Nos llegan noticias estos últimos días sobre la decisión de Philip Roth de dejar de escribir. Poco días después el húngaro Imre Kertész también dice que se jubila de escritor. Que ya son mayores, que están cansados, que ya no tienen nada que contarnos. Sin ninguna intención de cuestionar decisiones ajenas-sólo faltaba-nos quedamos perplejos y discutimos, en el buen sentido de la palabra, sobre esta idea de darle pasaporte a la musa. Tenemos motivos para entenderlos, al señor Roth y al señor Kertész. A veces la musa es digna de ser insultada en diferentes idiomas. Por caprichosa. Por vulnerable. Por malcriada. Después hacemos las paces con ella preguntándonos si no se habrá roto para siempre la confianza entre nosotros. Si podemos volver a empezar donde nos quedamos ya que el principio queda tan lejos que ya no vale la pena ni como viaje de reconciliación.
Preparamos más café mientras seguimos discutiendo sobre escritores que dejan de escribir. Pero nos recordamos mutuamente que ni Roth ni Kertész han justificado su decisión poniendo como excusa incompatibilidad de caracteres con la musa. Son otras cosas. Lo sabemos. No sabemos si los entendemos. Pero no importa. Hay quien deja de arreglar lavadoras. Hay quien deja de corregir exámenes. Hay quien deja de escribir. Como oficio. Como artesanía. Como manera de vivir. Sí?
Con más cafeína de la que nos podemos permitir en el cuerpo y sabiendo que la noche será larga nos preguntamos qué pasa cuando las historias llaman a la puerta con la insistencia de los profetas del fin del mundo.
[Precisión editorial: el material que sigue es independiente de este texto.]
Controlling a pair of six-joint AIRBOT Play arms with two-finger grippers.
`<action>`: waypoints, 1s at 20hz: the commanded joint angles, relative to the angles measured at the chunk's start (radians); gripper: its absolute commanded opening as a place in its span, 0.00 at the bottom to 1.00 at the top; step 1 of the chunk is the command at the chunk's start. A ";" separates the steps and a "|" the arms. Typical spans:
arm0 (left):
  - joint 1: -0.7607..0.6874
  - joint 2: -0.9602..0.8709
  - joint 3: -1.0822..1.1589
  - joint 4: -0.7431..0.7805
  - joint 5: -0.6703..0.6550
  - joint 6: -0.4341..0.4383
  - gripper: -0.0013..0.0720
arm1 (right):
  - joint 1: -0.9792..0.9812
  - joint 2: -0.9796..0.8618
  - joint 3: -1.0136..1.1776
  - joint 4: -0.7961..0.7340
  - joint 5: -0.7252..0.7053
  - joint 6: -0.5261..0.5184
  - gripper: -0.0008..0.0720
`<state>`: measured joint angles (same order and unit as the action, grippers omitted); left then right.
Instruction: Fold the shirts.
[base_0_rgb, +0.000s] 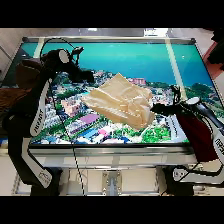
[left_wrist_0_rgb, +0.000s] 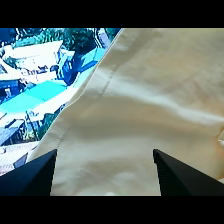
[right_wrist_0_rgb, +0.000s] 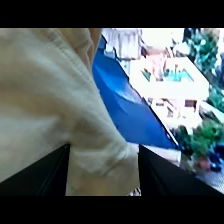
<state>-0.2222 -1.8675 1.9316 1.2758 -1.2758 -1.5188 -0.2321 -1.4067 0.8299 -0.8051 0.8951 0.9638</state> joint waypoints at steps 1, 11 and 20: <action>0.004 0.000 -0.003 0.004 0.017 0.004 0.98 | -0.001 -0.031 0.001 0.098 -0.067 -0.073 0.71; 0.004 0.000 -0.003 0.008 0.002 0.006 0.98 | 0.001 -0.082 0.001 0.283 0.115 -0.179 0.06; 0.058 -0.056 -0.005 0.116 -0.187 0.034 0.97 | -0.097 0.082 0.001 0.414 0.248 -0.219 0.06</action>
<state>-0.1856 -1.8942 1.9274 1.3754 -1.3624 -1.4883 -0.2794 -1.3979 0.8307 -0.4202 1.0893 0.7441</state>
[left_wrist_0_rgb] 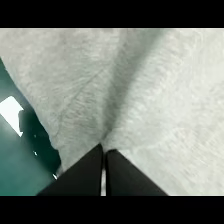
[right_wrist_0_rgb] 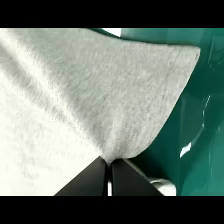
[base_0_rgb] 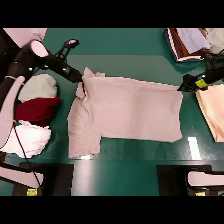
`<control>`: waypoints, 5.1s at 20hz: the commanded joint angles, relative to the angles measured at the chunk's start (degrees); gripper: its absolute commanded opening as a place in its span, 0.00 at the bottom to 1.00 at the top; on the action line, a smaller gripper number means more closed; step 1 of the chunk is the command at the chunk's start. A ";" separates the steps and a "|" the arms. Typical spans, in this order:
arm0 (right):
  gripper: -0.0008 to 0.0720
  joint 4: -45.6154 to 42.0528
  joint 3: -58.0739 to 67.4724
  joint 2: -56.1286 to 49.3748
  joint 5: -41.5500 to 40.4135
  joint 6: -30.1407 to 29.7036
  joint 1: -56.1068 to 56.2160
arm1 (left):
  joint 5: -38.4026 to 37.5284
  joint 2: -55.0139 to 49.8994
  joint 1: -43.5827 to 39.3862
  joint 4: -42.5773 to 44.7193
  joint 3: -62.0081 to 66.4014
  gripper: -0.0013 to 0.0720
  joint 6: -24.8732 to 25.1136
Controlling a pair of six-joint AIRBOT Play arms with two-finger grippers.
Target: Fold the shirts.
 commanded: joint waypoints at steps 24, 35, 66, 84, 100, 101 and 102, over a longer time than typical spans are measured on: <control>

Cuando las palabras se estampan contra las ventanas como palomas suicidas intentando entrar en casa y dejando un reguero de tinta sangrienta en los cristales. Cuando hay personajes insistentes como amantes incombustibles reclamando un minuto de atención. Cuando hay metáforas que se pegan llorosas como insectos amazónicos a nuestra piel y no nos quieren soltar.
¿Cómo se les dice que no pueden entrar en casa?